◆ **The problem**:
Start to finish, copy the data exactly.

*-*-*

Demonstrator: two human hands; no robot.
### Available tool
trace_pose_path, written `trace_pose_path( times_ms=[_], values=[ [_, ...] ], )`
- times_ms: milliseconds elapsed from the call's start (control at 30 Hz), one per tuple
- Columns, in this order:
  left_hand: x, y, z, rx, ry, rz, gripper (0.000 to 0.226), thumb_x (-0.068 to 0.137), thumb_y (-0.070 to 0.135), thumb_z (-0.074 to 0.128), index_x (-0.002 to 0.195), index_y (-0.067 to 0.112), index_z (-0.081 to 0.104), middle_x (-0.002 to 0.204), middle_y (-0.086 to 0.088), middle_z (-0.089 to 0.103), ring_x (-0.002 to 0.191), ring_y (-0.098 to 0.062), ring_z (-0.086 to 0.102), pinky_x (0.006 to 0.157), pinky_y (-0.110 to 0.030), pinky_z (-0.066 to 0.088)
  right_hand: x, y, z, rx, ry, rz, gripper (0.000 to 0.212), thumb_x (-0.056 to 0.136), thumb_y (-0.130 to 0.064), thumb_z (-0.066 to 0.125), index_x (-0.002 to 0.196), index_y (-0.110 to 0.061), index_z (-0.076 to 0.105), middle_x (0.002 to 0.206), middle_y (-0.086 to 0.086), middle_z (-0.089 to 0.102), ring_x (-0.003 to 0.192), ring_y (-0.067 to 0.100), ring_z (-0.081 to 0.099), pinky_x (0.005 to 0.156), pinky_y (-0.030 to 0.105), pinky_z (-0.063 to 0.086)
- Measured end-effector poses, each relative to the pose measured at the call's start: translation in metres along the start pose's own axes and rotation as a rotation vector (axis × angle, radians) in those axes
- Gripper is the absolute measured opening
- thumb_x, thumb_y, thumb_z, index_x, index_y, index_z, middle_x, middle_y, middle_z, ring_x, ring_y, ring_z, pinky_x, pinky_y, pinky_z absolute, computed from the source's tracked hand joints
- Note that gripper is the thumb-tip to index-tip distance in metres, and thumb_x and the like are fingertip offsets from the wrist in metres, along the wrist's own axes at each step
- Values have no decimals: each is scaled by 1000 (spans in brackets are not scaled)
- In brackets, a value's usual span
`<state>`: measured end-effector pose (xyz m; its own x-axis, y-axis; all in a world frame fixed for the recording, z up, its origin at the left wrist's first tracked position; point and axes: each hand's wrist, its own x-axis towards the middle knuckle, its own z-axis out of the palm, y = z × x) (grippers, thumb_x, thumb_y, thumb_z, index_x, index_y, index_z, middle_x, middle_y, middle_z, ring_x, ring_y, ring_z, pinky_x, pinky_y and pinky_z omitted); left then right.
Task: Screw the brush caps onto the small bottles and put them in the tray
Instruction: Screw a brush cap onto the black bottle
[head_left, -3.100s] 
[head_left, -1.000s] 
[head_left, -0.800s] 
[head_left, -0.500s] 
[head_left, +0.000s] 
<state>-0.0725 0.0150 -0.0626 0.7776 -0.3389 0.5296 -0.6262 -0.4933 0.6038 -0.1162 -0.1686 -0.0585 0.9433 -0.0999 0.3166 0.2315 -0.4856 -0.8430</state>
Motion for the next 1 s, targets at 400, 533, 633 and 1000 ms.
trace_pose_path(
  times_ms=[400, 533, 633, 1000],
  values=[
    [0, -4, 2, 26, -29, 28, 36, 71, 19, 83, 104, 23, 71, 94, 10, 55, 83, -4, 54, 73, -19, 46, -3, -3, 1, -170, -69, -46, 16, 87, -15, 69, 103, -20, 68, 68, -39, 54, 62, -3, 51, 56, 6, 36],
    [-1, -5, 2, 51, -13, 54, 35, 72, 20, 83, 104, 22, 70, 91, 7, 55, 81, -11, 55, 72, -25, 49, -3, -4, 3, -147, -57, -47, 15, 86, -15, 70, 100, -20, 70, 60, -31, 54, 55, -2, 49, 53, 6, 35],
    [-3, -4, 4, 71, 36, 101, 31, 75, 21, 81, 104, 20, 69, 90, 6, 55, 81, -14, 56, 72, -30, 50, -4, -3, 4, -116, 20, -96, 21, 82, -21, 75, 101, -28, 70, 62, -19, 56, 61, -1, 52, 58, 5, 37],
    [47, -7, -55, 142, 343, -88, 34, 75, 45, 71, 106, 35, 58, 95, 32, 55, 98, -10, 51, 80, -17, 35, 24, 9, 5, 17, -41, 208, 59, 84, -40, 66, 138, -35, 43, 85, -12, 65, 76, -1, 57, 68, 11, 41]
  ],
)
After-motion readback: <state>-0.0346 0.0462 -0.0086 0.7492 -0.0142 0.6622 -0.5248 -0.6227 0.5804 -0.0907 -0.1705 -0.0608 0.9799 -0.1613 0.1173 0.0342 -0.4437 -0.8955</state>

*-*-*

◆ **Result of this exercise**:
Demonstrator: two human hands; no robot.
### Available tool
trace_pose_path, written `trace_pose_path( times_ms=[_], values=[ [_, ...] ], )`
- times_ms: milliseconds elapsed from the call's start (control at 30 Hz), one per tuple
- Columns, in this order:
  left_hand: x, y, z, rx, ry, rz, gripper (0.000 to 0.226), thumb_x (-0.068 to 0.137), thumb_y (-0.070 to 0.135), thumb_z (-0.074 to 0.128), index_x (-0.002 to 0.195), index_y (-0.067 to 0.112), index_z (-0.081 to 0.104), middle_x (-0.002 to 0.204), middle_y (-0.086 to 0.088), middle_z (-0.089 to 0.103), ring_x (-0.002 to 0.191), ring_y (-0.098 to 0.062), ring_z (-0.086 to 0.102), pinky_x (0.006 to 0.157), pinky_y (-0.110 to 0.030), pinky_z (-0.066 to 0.088)
  right_hand: x, y, z, rx, ry, rz, gripper (0.000 to 0.212), thumb_x (-0.056 to 0.136), thumb_y (-0.130 to 0.064), thumb_z (-0.066 to 0.125), index_x (-0.002 to 0.196), index_y (-0.110 to 0.061), index_z (-0.076 to 0.105), middle_x (0.002 to 0.206), middle_y (-0.086 to 0.086), middle_z (-0.089 to 0.102), ring_x (-0.003 to 0.192), ring_y (-0.067 to 0.100), ring_z (-0.081 to 0.099), pinky_x (0.005 to 0.156), pinky_y (-0.030 to 0.105), pinky_z (-0.063 to 0.086)
- Measured end-effector poses, each relative to the pose measured at the call's start: translation in metres along the start pose's own axes and rotation as a rotation vector (axis × angle, radians) in those axes
- Gripper is the absolute measured opening
- thumb_x, thumb_y, thumb_z, index_x, index_y, index_z, middle_x, middle_y, middle_z, ring_x, ring_y, ring_z, pinky_x, pinky_y, pinky_z absolute, computed from the source's tracked hand joints
- Note that gripper is the thumb-tip to index-tip distance in metres, and thumb_x and the like are fingertip offsets from the wrist in metres, along the wrist's own axes at each step
- Values have no decimals: each is scaled by 1000 (spans in brackets are not scaled)
- In brackets, a value's usual span
`<state>`: measured end-effector pose (xyz m; its own x-axis, y-axis; all in a world frame fixed for the recording, z up, its origin at the left wrist's first tracked position; point and axes: each hand's wrist, its own x-axis towards the middle knuckle, its own z-axis out of the palm, y = z × x) (grippers, thumb_x, thumb_y, thumb_z, index_x, index_y, index_z, middle_x, middle_y, middle_z, ring_x, ring_y, ring_z, pinky_x, pinky_y and pinky_z omitted); left then right.
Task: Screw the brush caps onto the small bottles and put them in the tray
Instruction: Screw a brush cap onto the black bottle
[head_left, -3.100s] 
[head_left, -1.000s] 
[head_left, -0.800s] 
[head_left, -0.500s] 
[head_left, +0.000s] 
<state>-0.0725 0.0150 -0.0626 0.7776 -0.3389 0.5296 -0.6262 -0.4933 0.6038 -0.1162 -0.1686 -0.0585 0.9433 -0.0999 0.3166 0.2315 -0.4856 -0.8430</state>
Motion for the next 1 s, targets at 400, 533, 633 and 1000 ms.
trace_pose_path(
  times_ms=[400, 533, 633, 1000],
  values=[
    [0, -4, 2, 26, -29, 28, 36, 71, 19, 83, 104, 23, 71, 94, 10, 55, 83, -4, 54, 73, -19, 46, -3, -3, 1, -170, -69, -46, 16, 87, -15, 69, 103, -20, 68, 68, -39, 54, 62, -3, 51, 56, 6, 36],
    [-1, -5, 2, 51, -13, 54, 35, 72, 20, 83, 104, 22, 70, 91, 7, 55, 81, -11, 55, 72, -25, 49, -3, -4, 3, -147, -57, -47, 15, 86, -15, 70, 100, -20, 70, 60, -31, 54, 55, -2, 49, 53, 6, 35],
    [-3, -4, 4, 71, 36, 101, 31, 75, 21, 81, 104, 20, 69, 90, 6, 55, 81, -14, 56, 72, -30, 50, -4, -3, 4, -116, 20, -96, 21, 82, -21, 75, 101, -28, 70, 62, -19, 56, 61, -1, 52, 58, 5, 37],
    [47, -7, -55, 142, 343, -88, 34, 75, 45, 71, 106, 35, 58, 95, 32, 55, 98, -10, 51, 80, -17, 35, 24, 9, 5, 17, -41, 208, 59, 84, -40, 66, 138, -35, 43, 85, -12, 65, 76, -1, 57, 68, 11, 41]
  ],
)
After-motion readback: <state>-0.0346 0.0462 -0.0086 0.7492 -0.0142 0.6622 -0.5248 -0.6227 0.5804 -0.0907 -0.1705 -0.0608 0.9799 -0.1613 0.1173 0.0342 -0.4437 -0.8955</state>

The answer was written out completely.